LIDO DI VENEZIA, 29 AGOSTO – Il concorso inizia oggi con un grande film proprio dell’81° Festival Internazionale di Venezia, inaugurato ieri con il Leone d’Oro alla Carriera per Sigourney Weaver e un dimenticabile “Beetlejuice Beetlejuice” di Tim Burton, già prigioniero di uno stile rivolto al passato.
Il grande, appassionante film è “Maria”, una coproduzione italo-tedesca del cileno Pablo Larraín, evocazione degli ultimi tragici dieci giorni della vita del soprano Maria Callas, tra sogni di cantare ancora e ricordi del suo passato. Un film che sa preservare la leggenda e allo stesso tempo ampliare il mito del Divino.
Interpretata da un’Angelina Jolie che è riuscita a calarsi nel personaggio quasi offuscando la propria personalità, il film deve molto della sua grandezza alla sceneggiatura originale di Steven Knight, con cui Larraín aveva già lavorato per “Spencer” sulla vita di Lady D. Knight riesce a sintetizzare in frasi che mescolano poesia e ironia la profonda solitudine di una donna che sopravvive al suo passato.

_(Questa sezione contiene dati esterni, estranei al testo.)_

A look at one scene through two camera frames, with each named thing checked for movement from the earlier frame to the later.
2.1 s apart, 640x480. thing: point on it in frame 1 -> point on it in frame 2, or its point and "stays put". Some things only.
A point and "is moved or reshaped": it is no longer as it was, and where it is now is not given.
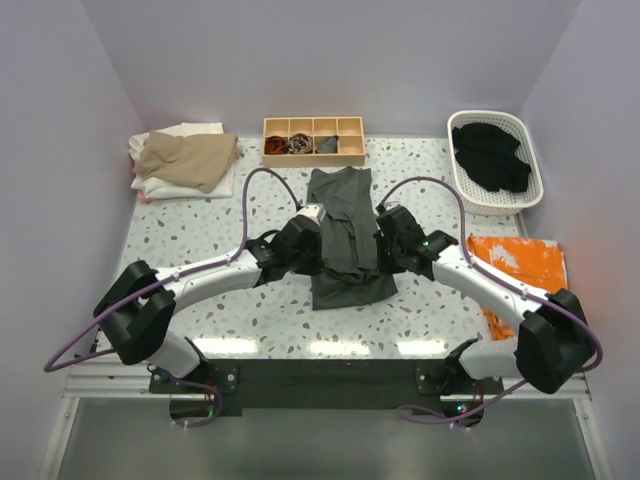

“Maria” è il capitolo finale di una trilogia larrainiana che evoca la figura di tre donne (la stessa Callas, Jackie Kennedy e Lady Diana Spencer) che hanno segnato il XX secolo con vite che sono state cibo per la stampa scandalistica ma anche paradigma di una femminilità che sapeva muoversi tra i più alti poteri della politica, della regalità e dell’intrattenimento, creando della loro debolezza fisica un’arma di forza.
Questo è il più riuscito dei tre capitoli, grazie all’inventiva visiva del regista che combina perfettamente documentari e scene girate espressamente tra Parigi, Atene e Budapest (per gli interni) con l’aiuto di uno splendido direttore della fotografia come il veterano Ed Lachman, affiancato dallo stesso Larraín davanti a una telecamera onnisciente che sa muoversi tra i diversi ambiti e tempi in cui si sviluppa la trama.
Nel bilancio delle qualità del film conta anche il prodigio di manipolare l’immagine e il suono per preservare la prodigiosa voce cantata della Callas, assemblandola con la figura di Angelina Jolie che ha saputo imitare alla perfezione la dizione rimasta e scandita dai sospiri con cui Maria sapeva esprimere chiaramente le sue idee.
Il primo film con una produzione minoritaria in concorso è in spagnolo, “El jockey” dell’argentino Luis Ortega, che racconta in codice fantastico e a tratti surreale la storia di un fantino che, per sfuggire a una banda di criminali che lo hanno condannato a morte per aver perso una gara, diventa prima una donna e poi una bambina.
Figlio di un famoso cantante melodico argentino, Palito Ortega, che ha imperversato in tutta l’America Latina nella seconda metà del secolo scorso (e che il regista ricorda in quasi tutti i suoi quindici titoli, tra cortometraggi, lungometraggi e serie TV in 22 anni di carriera e 44 di vita, usando le sue canzoni come colonna sonora), Luis Ortega sorprende lo spettatore con un film difficile da prevedere nella trama, data l’ampia varietà di situazioni inaspettate su cui è ricamata una sceneggiatura scritta da lui stesso, Fabián Casas e Rodolfo Palacios. Quest’ultimo ha anche collaborato con Ortega nel film che lo ha portato alle soglie degli Oscar nel 2018 per “The Angel”.
Nahuel Pérez Biscayart, che si muove abilmente tra i suoi film nazionali e francesi, è straordinario in un ruolo difficile che richiede competenze mimiche e una ballerina che si esibisce con una facilità invidiabile, molto ben supportato dalla nostra Úrsula Corberó e dalla cilena Mariana Di Girolamo in polo attrazione femminile, mentre il messicano Daniel Giménez Cacho presta la sua autorità recitativa nei panni di un gangster innamorato del suo fantino, in questa coproduzione anche azteco-danese, prodotta ogni volta dal grande Guillermo del Toro, sempre più interessato a stimolare i valori degli altri che a coltivare i propri.